Source data: Begin

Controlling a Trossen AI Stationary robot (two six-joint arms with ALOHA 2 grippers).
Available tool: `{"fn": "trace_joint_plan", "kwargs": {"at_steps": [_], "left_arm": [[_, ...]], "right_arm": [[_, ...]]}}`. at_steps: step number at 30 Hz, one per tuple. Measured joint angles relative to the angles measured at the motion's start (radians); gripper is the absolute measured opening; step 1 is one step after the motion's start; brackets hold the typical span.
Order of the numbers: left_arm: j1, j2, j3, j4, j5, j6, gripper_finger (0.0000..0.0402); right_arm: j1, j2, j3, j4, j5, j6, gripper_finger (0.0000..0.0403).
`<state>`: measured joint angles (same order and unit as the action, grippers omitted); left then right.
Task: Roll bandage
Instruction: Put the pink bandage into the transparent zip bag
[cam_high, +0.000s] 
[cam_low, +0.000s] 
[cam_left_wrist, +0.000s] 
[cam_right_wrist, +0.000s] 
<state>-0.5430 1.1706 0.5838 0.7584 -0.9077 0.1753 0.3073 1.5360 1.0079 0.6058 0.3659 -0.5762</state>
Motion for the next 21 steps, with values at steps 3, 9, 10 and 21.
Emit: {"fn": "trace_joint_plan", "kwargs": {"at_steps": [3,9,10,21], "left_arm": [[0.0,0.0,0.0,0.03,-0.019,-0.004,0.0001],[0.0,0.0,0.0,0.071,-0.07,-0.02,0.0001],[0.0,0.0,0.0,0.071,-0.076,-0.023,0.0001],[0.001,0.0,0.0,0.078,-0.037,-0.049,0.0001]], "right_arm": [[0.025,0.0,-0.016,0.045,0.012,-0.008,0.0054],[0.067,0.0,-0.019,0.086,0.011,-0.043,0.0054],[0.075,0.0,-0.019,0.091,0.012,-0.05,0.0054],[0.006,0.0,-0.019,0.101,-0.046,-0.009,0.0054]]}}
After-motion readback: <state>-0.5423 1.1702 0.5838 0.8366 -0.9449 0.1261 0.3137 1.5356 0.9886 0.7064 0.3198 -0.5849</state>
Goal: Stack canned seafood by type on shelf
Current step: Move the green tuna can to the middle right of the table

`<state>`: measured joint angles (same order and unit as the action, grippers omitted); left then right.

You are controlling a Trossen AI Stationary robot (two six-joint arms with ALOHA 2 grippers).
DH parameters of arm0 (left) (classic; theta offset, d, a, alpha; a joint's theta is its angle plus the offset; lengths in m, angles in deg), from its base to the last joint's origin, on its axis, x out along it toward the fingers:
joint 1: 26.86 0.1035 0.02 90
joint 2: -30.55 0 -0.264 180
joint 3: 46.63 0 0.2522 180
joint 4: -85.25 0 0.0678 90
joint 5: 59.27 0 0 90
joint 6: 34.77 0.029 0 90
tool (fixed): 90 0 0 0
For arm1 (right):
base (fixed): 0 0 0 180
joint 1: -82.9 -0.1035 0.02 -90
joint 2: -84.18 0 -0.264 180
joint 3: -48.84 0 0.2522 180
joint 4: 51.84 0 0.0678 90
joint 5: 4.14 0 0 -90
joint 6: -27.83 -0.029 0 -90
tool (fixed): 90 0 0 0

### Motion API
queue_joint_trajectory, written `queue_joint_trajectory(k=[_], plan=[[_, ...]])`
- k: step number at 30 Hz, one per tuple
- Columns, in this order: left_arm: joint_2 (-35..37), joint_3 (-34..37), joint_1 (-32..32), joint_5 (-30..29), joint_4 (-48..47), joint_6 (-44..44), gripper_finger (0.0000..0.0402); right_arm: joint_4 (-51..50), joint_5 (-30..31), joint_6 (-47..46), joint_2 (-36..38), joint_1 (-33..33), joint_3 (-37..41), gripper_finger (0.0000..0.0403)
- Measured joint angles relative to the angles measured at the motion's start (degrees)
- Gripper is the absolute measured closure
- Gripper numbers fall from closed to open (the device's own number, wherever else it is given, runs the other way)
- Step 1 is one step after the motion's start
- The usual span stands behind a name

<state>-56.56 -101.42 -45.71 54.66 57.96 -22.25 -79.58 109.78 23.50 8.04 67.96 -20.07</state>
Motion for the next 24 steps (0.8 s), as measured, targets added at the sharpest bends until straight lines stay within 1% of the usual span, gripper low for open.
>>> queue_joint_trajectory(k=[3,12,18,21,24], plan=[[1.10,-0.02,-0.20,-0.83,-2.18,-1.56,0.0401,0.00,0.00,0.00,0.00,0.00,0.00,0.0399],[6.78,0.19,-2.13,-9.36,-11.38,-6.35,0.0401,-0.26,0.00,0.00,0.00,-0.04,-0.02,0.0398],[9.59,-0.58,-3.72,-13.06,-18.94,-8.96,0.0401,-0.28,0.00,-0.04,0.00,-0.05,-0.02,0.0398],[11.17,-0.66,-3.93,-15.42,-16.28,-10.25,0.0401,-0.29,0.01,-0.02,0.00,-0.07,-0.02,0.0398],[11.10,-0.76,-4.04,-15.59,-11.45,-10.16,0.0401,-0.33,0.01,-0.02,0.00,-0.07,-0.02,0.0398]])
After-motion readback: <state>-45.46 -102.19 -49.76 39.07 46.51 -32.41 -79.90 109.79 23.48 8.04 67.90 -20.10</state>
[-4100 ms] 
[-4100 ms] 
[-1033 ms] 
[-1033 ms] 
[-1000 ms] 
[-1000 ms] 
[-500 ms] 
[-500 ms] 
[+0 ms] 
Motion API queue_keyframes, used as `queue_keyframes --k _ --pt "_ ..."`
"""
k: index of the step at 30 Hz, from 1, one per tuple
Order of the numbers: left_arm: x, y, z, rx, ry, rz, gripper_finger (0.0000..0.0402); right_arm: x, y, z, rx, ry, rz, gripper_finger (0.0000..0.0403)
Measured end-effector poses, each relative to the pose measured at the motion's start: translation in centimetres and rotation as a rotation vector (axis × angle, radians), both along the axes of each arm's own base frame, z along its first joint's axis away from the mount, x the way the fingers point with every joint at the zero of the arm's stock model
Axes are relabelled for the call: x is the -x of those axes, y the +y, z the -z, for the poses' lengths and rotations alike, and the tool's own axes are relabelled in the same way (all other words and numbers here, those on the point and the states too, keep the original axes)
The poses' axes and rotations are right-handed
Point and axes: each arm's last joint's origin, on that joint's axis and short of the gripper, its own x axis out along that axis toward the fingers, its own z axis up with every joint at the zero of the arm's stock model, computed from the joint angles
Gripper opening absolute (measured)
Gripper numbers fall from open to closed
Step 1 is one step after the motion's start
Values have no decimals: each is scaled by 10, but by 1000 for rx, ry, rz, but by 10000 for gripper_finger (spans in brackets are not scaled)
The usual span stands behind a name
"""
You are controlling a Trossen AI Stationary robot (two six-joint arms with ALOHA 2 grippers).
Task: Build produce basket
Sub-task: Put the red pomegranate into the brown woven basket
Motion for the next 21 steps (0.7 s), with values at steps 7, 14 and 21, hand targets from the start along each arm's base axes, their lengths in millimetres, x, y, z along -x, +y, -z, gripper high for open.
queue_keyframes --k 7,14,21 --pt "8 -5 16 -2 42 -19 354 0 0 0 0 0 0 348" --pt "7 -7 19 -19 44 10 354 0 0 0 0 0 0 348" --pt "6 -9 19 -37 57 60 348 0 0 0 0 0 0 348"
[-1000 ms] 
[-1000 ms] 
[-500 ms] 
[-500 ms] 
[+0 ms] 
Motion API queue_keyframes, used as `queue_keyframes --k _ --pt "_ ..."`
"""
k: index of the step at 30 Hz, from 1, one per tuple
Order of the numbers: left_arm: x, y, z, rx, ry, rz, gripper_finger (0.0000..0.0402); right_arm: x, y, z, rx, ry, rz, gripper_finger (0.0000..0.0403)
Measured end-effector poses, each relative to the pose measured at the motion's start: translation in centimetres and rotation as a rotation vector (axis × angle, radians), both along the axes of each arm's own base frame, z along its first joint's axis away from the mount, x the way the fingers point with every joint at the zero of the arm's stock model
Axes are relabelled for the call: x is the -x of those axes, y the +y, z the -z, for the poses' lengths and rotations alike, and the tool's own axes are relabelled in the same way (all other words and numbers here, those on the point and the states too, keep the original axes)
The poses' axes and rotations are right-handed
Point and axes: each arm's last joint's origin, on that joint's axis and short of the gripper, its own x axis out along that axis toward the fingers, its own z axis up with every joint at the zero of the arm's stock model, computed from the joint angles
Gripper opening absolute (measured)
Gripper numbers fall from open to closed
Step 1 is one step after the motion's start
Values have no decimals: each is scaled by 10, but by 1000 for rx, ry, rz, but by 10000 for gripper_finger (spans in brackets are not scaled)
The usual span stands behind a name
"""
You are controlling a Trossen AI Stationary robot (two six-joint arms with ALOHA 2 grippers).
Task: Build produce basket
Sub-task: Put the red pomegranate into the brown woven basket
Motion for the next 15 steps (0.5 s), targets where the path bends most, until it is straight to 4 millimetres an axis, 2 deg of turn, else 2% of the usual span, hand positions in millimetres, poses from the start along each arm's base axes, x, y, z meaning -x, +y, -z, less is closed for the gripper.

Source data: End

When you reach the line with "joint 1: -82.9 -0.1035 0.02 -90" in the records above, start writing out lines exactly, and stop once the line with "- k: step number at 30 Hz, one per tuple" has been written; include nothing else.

joint 1: -82.9 -0.1035 0.02 -90
joint 2: -84.18 0 -0.264 180
joint 3: -48.84 0 0.2522 180
joint 4: 51.84 0 0.0678 90
joint 5: 4.14 0 0 -90
joint 6: -27.83 -0.029 0 -90
tool (fixed): 90 0 0 0

### Motion API
queue_joint_trajectory, written `queue_joint_trajectory(k=[_], plan=[[_, ...]])`
- k: step number at 30 Hz, one per tuple

No more is needed for this answer.